Work to be completed:
Please repeat, from the entries that follow, the lines from the one containing "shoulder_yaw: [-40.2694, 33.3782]" through the one containing "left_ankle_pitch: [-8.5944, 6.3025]" exactly, adding nothing.

* * *

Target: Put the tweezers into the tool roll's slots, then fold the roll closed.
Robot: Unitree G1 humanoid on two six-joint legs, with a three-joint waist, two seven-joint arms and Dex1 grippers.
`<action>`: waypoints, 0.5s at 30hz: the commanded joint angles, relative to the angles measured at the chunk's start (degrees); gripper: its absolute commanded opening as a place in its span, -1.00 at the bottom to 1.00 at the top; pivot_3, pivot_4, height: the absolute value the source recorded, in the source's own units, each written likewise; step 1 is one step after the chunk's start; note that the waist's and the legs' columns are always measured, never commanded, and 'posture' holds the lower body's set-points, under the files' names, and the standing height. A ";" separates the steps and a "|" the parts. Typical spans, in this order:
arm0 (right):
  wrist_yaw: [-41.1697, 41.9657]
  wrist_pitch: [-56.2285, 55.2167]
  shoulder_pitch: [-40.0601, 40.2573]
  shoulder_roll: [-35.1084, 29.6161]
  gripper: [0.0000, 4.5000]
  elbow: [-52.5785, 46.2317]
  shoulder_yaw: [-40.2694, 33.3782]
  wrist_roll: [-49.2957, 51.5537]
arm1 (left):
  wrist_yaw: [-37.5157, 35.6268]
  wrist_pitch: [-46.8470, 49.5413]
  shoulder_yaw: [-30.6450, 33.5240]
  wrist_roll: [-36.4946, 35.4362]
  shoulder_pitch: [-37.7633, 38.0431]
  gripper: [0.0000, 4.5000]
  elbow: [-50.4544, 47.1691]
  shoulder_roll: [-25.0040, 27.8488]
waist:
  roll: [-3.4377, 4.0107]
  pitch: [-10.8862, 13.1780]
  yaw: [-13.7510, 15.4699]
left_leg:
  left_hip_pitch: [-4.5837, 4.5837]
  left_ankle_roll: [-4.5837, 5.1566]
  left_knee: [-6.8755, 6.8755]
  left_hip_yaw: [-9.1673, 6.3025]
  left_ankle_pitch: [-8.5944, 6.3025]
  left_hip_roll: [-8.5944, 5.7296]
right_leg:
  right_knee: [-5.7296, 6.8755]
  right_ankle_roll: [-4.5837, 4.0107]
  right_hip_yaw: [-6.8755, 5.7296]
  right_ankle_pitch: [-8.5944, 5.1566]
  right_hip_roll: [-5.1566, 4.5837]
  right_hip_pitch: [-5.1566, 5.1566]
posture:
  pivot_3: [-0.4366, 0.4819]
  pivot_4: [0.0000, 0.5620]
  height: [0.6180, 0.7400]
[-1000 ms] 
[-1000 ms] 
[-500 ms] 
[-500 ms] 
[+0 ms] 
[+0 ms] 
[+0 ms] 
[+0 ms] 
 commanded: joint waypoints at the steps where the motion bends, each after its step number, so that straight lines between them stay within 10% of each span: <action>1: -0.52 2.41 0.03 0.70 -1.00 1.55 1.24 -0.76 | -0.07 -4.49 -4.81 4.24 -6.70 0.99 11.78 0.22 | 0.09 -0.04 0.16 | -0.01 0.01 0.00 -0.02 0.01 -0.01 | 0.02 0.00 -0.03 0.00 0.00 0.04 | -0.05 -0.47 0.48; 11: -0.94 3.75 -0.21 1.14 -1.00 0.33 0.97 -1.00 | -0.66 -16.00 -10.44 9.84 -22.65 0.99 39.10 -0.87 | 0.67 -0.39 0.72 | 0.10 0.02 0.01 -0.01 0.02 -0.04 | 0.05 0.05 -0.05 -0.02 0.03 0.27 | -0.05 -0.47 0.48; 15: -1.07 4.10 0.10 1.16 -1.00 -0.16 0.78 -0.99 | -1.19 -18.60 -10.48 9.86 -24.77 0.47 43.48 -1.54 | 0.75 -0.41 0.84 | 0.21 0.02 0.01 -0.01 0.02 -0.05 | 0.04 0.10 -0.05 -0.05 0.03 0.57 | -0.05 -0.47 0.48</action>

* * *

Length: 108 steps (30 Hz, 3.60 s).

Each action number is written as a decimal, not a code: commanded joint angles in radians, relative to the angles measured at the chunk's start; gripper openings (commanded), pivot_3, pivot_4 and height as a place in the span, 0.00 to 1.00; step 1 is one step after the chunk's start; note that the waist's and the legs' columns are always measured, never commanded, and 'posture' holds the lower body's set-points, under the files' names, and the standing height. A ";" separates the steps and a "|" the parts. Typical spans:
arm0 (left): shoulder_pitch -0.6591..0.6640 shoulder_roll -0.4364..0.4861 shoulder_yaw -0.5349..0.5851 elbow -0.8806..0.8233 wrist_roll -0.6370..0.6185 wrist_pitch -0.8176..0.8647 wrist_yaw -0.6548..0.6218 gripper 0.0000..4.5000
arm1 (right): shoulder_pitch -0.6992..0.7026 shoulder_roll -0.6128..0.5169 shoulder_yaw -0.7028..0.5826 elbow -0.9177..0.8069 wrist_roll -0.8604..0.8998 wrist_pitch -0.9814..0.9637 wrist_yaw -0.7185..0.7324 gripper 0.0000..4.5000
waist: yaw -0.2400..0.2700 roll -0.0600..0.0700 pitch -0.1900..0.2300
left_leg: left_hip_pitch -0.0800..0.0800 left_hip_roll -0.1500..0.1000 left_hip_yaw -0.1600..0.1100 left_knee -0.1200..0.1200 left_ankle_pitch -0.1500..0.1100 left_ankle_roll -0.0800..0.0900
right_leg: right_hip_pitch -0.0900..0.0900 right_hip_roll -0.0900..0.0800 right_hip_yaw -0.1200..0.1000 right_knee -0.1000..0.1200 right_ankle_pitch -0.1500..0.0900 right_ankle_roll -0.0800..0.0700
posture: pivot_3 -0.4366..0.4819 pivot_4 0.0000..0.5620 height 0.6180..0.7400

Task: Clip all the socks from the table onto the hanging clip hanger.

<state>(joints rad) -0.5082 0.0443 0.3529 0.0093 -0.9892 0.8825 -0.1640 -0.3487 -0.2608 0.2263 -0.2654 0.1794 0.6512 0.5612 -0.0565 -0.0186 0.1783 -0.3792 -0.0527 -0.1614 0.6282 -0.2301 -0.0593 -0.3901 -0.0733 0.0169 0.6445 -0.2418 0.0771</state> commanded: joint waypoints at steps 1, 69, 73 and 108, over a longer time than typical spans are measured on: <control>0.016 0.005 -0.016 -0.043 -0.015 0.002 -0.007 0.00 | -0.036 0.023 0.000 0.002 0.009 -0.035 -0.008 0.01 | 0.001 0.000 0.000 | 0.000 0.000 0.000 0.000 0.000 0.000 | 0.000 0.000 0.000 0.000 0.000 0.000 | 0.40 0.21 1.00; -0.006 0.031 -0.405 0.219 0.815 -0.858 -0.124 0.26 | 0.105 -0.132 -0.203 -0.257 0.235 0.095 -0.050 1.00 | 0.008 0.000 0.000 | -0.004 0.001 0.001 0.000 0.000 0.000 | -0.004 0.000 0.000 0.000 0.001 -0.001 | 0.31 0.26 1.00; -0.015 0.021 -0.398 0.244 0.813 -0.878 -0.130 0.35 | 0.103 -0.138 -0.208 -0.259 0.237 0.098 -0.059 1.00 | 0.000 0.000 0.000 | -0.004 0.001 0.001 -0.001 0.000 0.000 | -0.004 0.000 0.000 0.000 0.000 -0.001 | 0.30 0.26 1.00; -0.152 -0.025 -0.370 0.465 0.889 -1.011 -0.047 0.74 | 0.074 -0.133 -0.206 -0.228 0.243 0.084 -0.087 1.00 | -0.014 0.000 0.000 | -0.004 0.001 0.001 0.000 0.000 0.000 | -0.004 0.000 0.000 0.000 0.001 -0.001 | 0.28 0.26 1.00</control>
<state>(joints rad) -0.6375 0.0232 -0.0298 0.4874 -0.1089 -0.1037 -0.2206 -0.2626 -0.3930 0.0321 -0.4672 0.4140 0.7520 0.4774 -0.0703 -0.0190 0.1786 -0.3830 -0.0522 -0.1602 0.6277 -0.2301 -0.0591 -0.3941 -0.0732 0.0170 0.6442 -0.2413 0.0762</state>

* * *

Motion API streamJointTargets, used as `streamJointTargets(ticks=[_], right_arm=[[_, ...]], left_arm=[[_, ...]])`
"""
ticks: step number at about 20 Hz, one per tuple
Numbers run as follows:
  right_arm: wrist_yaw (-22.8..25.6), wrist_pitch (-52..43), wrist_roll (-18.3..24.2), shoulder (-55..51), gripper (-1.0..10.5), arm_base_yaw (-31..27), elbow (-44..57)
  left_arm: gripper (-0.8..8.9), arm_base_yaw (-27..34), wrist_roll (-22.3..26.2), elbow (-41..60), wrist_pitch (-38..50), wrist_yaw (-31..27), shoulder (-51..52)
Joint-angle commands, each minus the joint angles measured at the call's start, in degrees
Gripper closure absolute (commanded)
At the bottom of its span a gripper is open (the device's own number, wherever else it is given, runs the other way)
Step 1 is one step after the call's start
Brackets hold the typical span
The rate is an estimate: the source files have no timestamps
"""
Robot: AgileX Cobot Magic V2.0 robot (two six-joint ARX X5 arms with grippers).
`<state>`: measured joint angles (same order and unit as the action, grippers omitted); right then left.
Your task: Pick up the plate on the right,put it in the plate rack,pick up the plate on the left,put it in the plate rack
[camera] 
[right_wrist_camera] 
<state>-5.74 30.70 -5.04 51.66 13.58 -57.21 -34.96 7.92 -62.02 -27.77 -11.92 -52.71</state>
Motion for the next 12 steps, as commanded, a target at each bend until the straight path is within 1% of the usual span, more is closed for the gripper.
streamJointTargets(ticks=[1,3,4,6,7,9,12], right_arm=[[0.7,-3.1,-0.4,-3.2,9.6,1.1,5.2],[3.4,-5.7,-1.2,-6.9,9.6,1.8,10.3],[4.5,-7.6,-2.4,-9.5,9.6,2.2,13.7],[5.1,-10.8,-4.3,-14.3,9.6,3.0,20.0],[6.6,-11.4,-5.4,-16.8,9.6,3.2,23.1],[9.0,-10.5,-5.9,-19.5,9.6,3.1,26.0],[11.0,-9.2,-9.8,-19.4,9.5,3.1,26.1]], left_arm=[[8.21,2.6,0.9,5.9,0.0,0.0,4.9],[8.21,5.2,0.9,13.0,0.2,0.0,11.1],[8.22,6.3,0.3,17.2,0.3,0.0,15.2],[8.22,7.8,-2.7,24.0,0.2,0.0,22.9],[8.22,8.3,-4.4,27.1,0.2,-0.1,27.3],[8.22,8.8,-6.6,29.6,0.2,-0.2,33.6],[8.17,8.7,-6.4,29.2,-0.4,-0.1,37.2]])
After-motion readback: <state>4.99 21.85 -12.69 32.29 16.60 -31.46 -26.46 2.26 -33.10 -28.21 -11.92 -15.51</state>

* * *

Problem solution:
  shoulder_yaw: [-40.2694, 33.3782]
  wrist_roll: [-49.2957, 51.5537]
arm1 (left):
  wrist_yaw: [-37.5157, 35.6268]
  wrist_pitch: [-46.8470, 49.5413]
  shoulder_yaw: [-30.6450, 33.5240]
  wrist_roll: [-36.4946, 35.4362]
  shoulder_pitch: [-37.7633, 38.0431]
  gripper: [0.0000, 4.5000]
  elbow: [-50.4544, 47.1691]
  shoulder_roll: [-25.0040, 27.8488]
waist:
  roll: [-3.4377, 4.0107]
  pitch: [-10.8862, 13.1780]
  yaw: [-13.7510, 15.4699]
left_leg:
  left_hip_pitch: [-4.5837, 4.5837]
  left_ankle_roll: [-4.5837, 5.1566]
  left_knee: [-6.8755, 6.8755]
  left_hip_yaw: [-9.1673, 6.3025]
  left_ankle_pitch: [-8.5944, 6.3025]

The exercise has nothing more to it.